Records excerpted from a collection
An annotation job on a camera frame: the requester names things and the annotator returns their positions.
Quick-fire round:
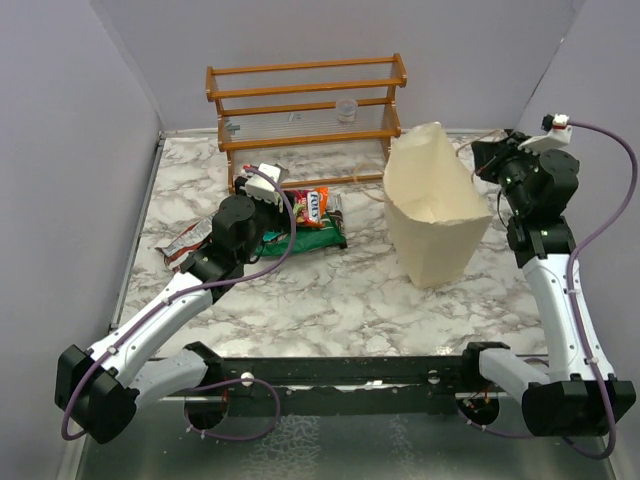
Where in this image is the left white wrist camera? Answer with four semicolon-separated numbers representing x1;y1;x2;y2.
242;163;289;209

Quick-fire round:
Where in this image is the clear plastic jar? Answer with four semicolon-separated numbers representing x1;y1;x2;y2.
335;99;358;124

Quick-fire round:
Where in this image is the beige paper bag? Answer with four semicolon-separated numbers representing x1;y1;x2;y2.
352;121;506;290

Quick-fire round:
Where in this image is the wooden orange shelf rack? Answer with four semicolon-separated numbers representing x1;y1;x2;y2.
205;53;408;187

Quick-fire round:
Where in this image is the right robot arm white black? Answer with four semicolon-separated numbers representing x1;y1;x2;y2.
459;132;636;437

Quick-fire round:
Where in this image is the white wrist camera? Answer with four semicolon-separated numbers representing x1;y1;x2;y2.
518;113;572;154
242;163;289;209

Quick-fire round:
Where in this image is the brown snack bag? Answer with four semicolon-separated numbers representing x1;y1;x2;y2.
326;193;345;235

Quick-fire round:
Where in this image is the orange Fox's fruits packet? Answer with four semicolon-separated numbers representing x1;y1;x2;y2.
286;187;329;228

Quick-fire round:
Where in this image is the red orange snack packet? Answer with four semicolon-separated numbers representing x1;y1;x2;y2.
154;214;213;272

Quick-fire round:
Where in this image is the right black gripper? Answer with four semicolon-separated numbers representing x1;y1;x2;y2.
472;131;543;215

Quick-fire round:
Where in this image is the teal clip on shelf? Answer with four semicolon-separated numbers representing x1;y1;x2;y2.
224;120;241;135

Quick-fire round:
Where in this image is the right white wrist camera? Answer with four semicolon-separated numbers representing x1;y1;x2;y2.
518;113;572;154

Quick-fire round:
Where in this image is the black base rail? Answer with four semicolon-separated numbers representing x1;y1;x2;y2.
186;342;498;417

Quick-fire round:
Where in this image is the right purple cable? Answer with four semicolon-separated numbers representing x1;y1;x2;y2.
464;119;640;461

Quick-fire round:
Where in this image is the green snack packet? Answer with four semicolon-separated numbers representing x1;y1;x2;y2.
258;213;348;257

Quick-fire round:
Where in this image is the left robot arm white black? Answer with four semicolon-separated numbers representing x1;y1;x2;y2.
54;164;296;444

--

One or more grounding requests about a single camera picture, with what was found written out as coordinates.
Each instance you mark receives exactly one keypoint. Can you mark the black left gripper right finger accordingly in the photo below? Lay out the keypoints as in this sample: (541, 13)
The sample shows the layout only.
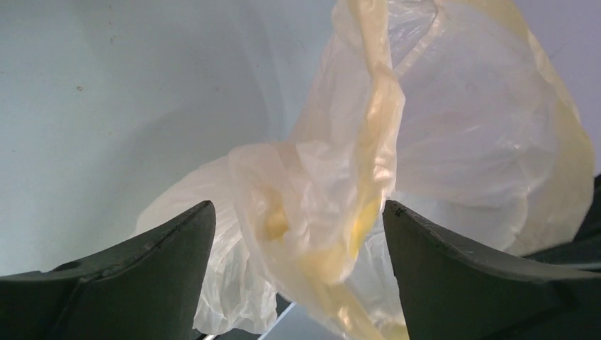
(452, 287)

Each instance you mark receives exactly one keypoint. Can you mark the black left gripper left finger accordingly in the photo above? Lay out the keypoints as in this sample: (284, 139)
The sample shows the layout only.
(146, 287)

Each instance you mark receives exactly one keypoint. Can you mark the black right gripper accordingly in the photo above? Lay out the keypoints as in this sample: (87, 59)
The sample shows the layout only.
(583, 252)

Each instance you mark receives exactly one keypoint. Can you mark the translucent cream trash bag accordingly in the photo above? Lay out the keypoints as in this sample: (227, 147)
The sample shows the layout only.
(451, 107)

...

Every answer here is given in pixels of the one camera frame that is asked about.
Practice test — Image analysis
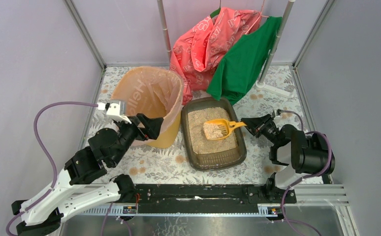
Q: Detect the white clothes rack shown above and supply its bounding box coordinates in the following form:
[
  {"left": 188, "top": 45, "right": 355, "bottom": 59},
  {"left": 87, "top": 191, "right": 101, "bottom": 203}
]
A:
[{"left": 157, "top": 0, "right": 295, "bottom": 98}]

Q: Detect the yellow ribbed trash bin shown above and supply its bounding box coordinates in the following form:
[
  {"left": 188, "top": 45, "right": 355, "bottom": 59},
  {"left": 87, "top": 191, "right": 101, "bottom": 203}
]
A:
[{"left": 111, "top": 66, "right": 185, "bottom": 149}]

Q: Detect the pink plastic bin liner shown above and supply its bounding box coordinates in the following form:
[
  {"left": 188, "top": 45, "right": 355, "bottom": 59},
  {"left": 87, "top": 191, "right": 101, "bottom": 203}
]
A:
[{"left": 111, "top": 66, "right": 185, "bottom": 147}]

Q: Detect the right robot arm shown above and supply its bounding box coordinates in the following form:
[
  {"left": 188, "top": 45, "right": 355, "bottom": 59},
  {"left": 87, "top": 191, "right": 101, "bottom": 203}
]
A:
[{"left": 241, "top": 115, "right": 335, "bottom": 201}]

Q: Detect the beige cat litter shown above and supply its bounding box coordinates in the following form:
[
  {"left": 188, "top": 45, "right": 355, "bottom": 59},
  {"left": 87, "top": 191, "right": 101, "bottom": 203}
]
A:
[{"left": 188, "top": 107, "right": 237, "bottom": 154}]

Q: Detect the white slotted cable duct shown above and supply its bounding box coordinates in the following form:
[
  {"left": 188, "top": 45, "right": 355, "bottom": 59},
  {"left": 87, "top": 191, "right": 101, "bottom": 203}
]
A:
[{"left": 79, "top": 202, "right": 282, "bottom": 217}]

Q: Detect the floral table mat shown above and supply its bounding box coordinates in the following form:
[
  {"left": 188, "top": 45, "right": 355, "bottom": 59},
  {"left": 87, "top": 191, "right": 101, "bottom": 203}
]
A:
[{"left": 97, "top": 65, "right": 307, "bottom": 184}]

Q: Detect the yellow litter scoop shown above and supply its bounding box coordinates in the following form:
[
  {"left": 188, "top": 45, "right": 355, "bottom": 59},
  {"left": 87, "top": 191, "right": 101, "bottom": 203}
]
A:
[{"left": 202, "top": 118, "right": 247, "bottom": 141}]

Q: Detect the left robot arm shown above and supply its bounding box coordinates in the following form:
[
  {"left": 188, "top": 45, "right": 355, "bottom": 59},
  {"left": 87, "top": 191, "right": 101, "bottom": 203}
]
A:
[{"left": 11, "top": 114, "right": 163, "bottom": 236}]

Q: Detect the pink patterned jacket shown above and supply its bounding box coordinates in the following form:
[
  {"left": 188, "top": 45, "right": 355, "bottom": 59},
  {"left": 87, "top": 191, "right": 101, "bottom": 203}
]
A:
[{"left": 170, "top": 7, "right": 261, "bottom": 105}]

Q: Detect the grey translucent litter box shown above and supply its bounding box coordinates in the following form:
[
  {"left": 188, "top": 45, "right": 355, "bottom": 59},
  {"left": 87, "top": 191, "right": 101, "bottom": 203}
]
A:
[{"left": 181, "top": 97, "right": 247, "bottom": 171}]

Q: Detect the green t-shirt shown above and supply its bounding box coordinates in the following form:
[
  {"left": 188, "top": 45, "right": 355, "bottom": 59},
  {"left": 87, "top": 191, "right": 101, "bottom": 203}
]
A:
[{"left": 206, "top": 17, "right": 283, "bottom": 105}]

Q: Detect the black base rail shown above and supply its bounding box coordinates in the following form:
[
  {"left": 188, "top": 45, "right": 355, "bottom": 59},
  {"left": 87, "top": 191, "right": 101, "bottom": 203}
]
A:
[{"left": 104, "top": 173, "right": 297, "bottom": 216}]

:: What needs to be done ::
How many lines of the data hold the string "instance"? Reply with the number alone.

:: Result ::
4